The Franken bandwagon continues to roll. For Business Insider, Maxwell Tani writes, “The political-analyst class isn’t entirely alone in its recent interest in the longtime political satirist. The day after the election in November, a ‘Draft Franken’ super PAC filed its first notice to the Federal Election Commission, though it hasn’t raised any money for the Minnesota senator. Intentionally or not, Franken’s high-profile grillings represent a notable shift from the senator’s previous reputation in Congress and on the campaign trail. Past political strategists decided that to win election and stay in the Senate, Franken needed to engage in ‘strategic boredom,’ distancing himself from his past wit expressed as a comedian and liberal entertainer.”
Naturally, there will be a Prince tribute at the Grammys. Says Ross Raihala in the PiPress, “It was inevitable that the Grammy Awards would honor the memory of Prince during Sunday night’s ceremony and Grammy officials confirmed it Wednesday, adding that a tribute to George Michael was also planned for the show. … last week, Billboard reported Bruno Mars was in talks to perform a Prince tribute backed by members of the Time. The 31-year-old Hawaii native and “Uptown Funk” hitmaker feels like an obvious choice for the role, and he was reportedly on the wish list for last year’s BET Awards Prince tribute as well as the live concert at St. Paul’s Xcel Energy Center staged by Prince’s family.”
Quite a run. Randy Furst of the Strib writes, “With President Donald Trump in a constitutional showdown over his ban on refugees from predominantly Muslim countries, it would hardly seem the time for the voice of the American Civil Liberties Union of Minnesota to bow out. He realizes it, too. ‘This is the fight you want if you join the ACLU,’ Chuck Samuelson said, sitting at his desk in his small suite of offices in St. Paul last week. But after 20 years at the helm of the state’s best-known civil rights nonprofit, Samuelson will tell stakeholders Thursday he’s retiring as executive director, effective Feb. 28.”

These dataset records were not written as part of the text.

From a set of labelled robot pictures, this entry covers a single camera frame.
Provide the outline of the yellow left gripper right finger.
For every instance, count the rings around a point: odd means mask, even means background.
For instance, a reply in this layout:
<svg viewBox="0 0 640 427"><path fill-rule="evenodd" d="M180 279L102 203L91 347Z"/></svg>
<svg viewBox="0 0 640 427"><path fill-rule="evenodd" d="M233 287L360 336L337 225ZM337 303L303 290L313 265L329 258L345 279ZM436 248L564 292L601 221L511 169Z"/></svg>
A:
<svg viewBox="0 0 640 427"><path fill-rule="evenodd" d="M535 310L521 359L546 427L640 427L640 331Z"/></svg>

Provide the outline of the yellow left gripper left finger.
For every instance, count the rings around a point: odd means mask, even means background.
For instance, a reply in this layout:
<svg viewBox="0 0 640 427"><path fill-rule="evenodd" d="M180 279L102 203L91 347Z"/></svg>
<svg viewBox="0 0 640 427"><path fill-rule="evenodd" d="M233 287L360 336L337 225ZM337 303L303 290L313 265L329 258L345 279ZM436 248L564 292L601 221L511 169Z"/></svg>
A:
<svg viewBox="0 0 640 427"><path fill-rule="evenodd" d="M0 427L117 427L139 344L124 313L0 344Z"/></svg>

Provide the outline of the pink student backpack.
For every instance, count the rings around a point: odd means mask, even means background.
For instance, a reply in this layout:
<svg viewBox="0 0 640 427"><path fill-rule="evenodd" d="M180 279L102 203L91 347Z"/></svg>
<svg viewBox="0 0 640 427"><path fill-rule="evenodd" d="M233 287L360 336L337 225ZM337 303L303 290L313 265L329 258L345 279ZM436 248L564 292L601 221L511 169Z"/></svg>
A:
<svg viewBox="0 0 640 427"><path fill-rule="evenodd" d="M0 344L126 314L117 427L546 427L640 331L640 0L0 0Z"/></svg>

This is a good one. Stephen Montemayor of the Strib reports, “When Paul Le Roux was last inside a St. Paul federal courtroom, he casually discussed being the architect behind seven murders, dealing weapons and drugs around the globe, and doing business in some of the world’s most dangerous places. An alleged ‘global criminal mastermind’ who has been held at an undisclosed location in New York since his 2012 arrest in Liberia, Le Roux will soon return to Minnesota to testify in the trial of two men who claim they worked for him under fear of death.” Where was the travel ban that kept him out of the country?
I’ve really got to clean out the basement. Stribber Miguel Otaroia tells us, “There are hundreds of sights and sounds at the Record Show, the largest and longest-lasting vinyl record fair in Minnesota. One thing you won’t find there: pretentious personalities. ‘Like most niche markets, you get a lot of really devoted — I don’t want to call them weirdos or anything, but you get characters,’ said Tom Novak, 56, who runs the show. The Record Show held its first fair of the year Saturday at the Minneapolis/Richfield American Legion. Since 1992, the bimonthly show has been a home for curious and devoted record buyers, and for vendors who want to share their music knowledge and make some cash while they’re at it.”
City Pages’ Mike Mullen takes on the task of ripping America’s largest privately held company. “There are about 1,700 Americans valued at $1 billion or more, according to Forbes. Fourteen of them are Cargill heirs. On the magazine’s list of the country’s biggest private companies, Cargill has held the No. 1 spot (ahead of Koch Industries) for 30 of the last 32 years. Keep those figures in mind as you consider the testimony CEO David MacLennan gave to the Minnesota Senate Jobs and Economic Growth Committee last week. MacLennan was invited to testify along with the CEOs of Ecolab and Land O’Lakes, two local Fortune 500 companies. MacLennan told senators he can ‘understand why big companies get vilified.’ Then, as if to show just how well he understood, he started complaining.”
Extreme precaution. Jennifer Mayerle at WCCO-TV says, “A Minneapolis private school is closed for the rest of the week after dozens of students and faculty got sick. The Minnesota Department of Heath suspects the norovirus is to blame. Sixty students at Minnehaha Academy were home sick Wednesday. Some faculty members left school early. Empty halls and classrooms will be the norm for the rest of the week.”